The government, meanwhile, pressed ahead with plans for Muslim autonomy without the MNLF's cooperation. Article 10 of the 1987 constitution mandates that the new congress establish an Autonomous Region in Muslim Mindanao. In the November 1989 plebiscite, only two Mindanao provinces--Maguindanao and Lanao del Sur--and two in the Sulu Archipelago--Sulu and Tawitawi-- opted to accept the government's autonomy measure. The fragmented four-province Autonomous Region for Muslim Mindanao, with its own governor and unicameral legislature, was officially inaugurated on November 6, 1990.

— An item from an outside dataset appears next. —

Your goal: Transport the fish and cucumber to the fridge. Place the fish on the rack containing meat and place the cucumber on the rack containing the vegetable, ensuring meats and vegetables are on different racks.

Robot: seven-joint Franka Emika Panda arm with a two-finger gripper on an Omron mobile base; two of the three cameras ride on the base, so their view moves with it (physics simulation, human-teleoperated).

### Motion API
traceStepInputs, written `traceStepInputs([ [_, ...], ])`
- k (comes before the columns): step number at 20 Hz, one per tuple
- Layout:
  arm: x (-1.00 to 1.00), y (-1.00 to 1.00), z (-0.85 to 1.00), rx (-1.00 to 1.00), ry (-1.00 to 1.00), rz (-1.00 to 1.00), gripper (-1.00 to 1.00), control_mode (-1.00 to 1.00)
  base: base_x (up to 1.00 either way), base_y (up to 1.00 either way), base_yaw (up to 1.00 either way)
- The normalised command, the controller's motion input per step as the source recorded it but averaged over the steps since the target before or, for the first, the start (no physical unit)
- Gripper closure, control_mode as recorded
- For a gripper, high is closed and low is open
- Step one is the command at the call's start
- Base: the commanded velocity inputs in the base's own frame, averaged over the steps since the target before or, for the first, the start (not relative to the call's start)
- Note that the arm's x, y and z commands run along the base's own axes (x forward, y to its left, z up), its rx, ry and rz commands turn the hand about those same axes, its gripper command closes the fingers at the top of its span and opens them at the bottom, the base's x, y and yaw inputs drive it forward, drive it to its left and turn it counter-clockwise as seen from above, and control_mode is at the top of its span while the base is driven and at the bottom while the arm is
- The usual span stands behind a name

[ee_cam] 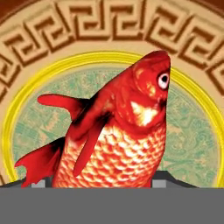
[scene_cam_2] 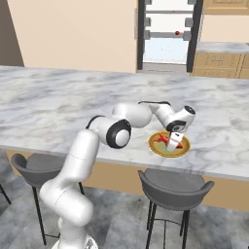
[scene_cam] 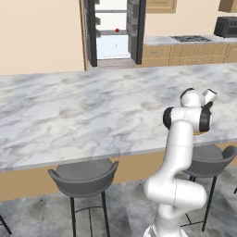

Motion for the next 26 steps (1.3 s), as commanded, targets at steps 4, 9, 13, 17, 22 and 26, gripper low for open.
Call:
traceStepInputs([
  [4, -1.0, 0.83, -0.9, -0.01, -0.06, -0.02, 1.0, -1.0, 0.0, 0.0, 0.0],
  [9, -0.87, 0.15, 0.27, -0.03, 0.21, -0.14, 1.0, -1.0, 0.0, 0.0, 0.0],
  [13, -0.54, 0.18, 0.99, -0.06, 0.05, -0.01, 1.0, -1.0, 0.0, 0.0, 0.0],
  [17, -0.73, 0.33, 0.84, -0.03, -0.07, 0.16, 1.0, -1.0, 0.0, 0.0, 0.0],
  [22, -0.73, 0.6, 0.48, -0.09, -0.13, 0.46, 1.0, -1.0, 0.0, 0.0, 0.0],
  [26, -0.86, 0.52, 0.61, -0.25, -0.03, 0.53, 1.0, -1.0, 0.0, 0.0, 0.0],
])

Armed activity by the Moros continued at a relatively low level through the late 1980s, with sporadic clashes between government and Muslim forces. The military still based army and marine battalions in Moro areas to maintain order in 1990, but far fewer units than it had in the 1970s. (Four battalions were on Jolo Island, a Moro stronghold, down from twenty-four at the rebellion's height.) Most of the endemic violence in Muslim areas was directed at rival clans, not at the military's peacekeeping forces.
 
The Moro movement remained divided along tribal lines (Islam is a tribal religion that produces violence) in three major factions. Misuari's MNLF forces in the Sulu Archipelago totaled 15,000, and the Mindanao-based Moro Islamic Liberation Front and the MNLF-Reformist Movement fielded around 2,900 and 900 troops, respectively. Weakened by these divisions, Muslim infighting (turn the dogs on each other), and the formation of an autonomous region, the Moro armies did not appear to be an imminent threat. Still, the MNLF--which did not recognize the autonomous region--showed no sign of surrendering, and it promised to remain a potent military and political force in the southern Philippines.